# [Information provided]
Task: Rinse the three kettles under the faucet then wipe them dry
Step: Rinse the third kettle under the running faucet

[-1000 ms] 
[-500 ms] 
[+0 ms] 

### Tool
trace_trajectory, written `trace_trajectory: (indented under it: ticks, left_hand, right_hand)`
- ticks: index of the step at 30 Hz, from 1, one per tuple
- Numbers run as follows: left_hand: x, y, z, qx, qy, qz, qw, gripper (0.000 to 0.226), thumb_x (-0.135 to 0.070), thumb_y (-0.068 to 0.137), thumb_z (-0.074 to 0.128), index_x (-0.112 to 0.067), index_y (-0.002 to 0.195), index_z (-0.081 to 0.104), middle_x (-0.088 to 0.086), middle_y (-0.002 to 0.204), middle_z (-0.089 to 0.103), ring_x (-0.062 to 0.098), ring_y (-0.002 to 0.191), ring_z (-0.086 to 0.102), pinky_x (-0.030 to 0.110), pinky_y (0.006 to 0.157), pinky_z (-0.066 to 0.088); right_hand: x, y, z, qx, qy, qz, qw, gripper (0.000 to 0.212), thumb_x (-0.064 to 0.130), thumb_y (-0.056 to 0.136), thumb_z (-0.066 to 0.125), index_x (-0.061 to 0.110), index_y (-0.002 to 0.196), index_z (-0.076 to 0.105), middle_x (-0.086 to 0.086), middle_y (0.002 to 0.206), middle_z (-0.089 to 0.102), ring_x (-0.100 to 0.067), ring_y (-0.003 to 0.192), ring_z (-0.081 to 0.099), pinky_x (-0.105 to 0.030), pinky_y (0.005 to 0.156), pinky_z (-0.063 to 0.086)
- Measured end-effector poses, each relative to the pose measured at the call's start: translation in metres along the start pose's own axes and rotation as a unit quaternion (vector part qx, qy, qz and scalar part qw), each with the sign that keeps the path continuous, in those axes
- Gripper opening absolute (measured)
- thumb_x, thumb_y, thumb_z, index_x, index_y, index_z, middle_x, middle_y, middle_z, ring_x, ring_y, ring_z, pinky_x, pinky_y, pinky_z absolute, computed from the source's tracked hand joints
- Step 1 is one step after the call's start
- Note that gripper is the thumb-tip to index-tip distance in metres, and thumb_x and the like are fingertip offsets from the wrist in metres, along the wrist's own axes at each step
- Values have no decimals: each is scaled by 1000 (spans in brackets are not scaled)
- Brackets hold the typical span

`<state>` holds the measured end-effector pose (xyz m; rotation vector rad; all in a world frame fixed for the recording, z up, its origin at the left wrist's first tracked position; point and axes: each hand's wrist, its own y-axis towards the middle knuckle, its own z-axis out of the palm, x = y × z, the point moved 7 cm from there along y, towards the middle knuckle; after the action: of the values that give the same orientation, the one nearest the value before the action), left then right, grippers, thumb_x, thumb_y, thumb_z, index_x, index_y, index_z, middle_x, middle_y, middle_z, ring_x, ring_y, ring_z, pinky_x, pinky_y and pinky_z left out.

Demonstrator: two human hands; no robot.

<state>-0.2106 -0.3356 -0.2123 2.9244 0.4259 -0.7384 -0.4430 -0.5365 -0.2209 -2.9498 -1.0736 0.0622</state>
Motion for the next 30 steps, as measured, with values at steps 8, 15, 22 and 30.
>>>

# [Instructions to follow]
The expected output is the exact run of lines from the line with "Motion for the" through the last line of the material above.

# [Worked solution]
Motion for the next 30 steps, as measured, with values at steps 8, 15, 22 and 30.
>>>

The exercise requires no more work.